Foundational Patterns Benchmark

Tracking #: 2452-3666

Authors: 
Jana Ahmad
Petr Křemen

Responsible editor: 
Guest Editors Web of Data 2020

Submission type: 
Full Paper
Abstract: 
Recently, there has been a growing interest in using ontology as a fundamental methodology to represent domain-specific conceptual models in order to improve the semantics, accuracy and relevancy of the domain user query results. However, the volume of data has grown steadily over the past decade. Therefore, managing, answering user's queries and retrieving data from multiple data sources could be a significant challenge for any enterprise. Thus, in this paper, we describe the foundational queries benchmark using the unified foundational ontology (UFO) and discuss how foundational queries help in optimizing the query answering results. For evaluation, we tested the foundational benchmark in different data sets -- generated and real world -- and on different triple stores.
Full PDF Version: 
Tags: 
Reviewed

Decision/Status: 
Major Revision

Solicited Reviews:
Click to Expand/Collapse
Review #1
Anonymous submitted on 18/May/2020
Suggestion:
Major Revision
Review Comment:

This paper describes queries benchmark using the unified foundational ontology (UFO) and discuss the optimizations they help reducing during query retrieval. The authors use two different datasets (synthetic and real word) on three open source RDF stores. The paper is easy to understand and to follow, along with the experiments.

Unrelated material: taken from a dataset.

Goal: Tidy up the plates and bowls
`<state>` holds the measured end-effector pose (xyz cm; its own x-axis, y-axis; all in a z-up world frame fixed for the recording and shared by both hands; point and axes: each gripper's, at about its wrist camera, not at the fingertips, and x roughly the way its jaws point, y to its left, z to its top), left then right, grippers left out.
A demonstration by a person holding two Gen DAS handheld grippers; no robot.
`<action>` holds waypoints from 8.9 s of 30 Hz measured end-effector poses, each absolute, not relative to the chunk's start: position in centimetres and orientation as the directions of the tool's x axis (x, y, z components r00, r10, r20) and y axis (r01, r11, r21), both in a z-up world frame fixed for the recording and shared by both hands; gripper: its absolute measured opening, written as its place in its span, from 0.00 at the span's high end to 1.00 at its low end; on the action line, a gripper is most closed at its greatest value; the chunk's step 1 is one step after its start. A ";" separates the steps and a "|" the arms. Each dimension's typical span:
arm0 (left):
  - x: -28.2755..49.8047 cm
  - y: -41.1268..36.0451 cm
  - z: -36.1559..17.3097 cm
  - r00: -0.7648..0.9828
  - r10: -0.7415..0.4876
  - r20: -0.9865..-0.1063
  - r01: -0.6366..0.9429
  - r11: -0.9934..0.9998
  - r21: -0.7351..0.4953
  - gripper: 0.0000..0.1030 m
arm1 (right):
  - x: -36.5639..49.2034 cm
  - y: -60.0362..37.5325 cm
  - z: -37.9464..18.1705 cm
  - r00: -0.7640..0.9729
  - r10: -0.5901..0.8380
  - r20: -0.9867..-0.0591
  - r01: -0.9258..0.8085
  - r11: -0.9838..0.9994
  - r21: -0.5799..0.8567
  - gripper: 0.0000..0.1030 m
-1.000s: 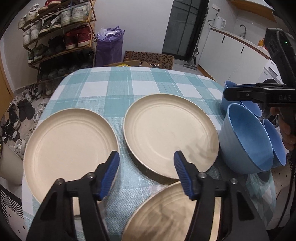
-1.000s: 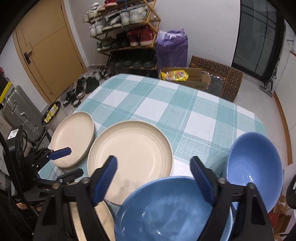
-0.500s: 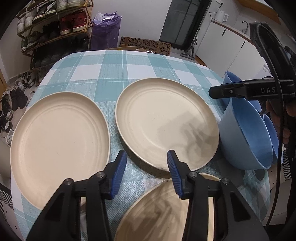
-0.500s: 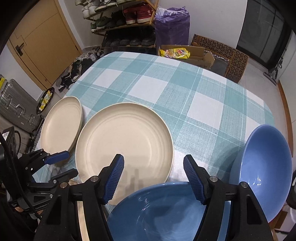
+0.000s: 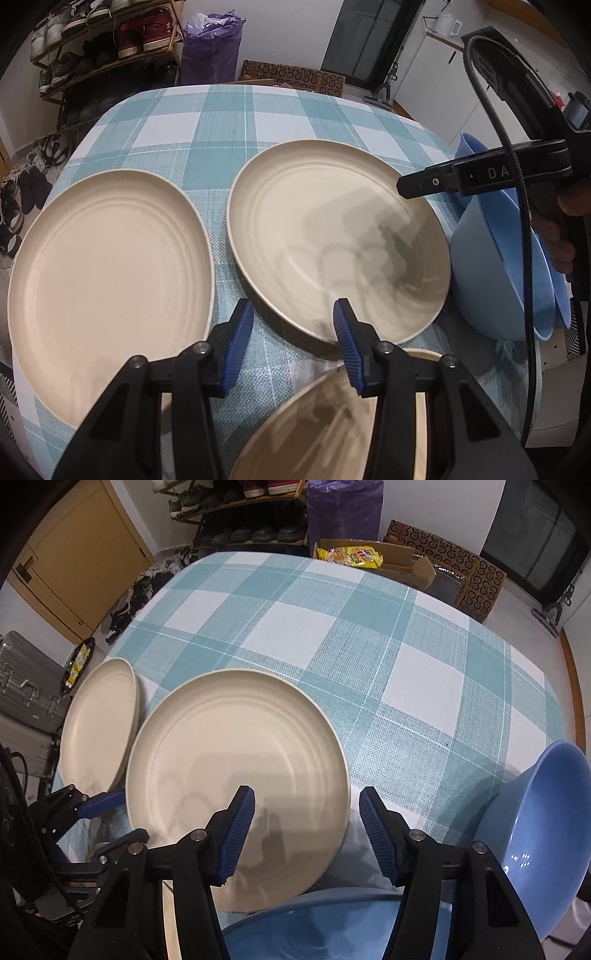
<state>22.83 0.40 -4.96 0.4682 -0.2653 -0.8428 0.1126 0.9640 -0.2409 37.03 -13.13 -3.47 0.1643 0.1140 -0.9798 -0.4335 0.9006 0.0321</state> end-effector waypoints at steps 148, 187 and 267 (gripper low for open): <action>4.3 0.9 -1.6 0.646 -0.115 -0.755 0.106 0.993 -0.061 0.70 | 14.0 -13.2 -1.1 0.257 0.180 -0.949 -0.500 0.865 0.028 0.77; 4.1 -0.4 -3.9 0.608 -0.072 -0.790 0.131 0.991 0.011 0.66 | 12.7 -11.2 -3.2 0.245 0.105 -0.964 -0.548 0.835 -0.048 0.77; 8.9 7.4 0.9 0.750 -0.040 -0.661 -0.073 0.987 -0.143 0.00 | 15.6 -9.8 5.6 0.440 0.521 -0.732 -0.633 0.757 0.159 0.01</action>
<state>8.91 7.41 0.95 0.7497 -0.0400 -0.6606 -0.0730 0.9871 -0.1427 15.63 -9.84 5.56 0.4395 0.5209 -0.7318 -0.6333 0.7574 0.1587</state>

The authors propose a foundational query benchmark meaning that the SPARQL queries are optimized for datasets compliant with the UFO ontology. (P.6) It is missing a clear definition of a compliant dataset. It would suggest to add the key requirements for a dataset to be compliant with the UFO (either SHACL validation rules or integrity constraints (see sample here for the QB vocabulary https://www.w3.org/TR/vocab-data-cube/#wf)

P.8 - It is difficult to understand the use of two named graphs that seem to be the classes of the UFO ontology (Listing 1,2]. Could you explain how do you differentiate between those 2 named graphs when loading the datasets in the RDF Store?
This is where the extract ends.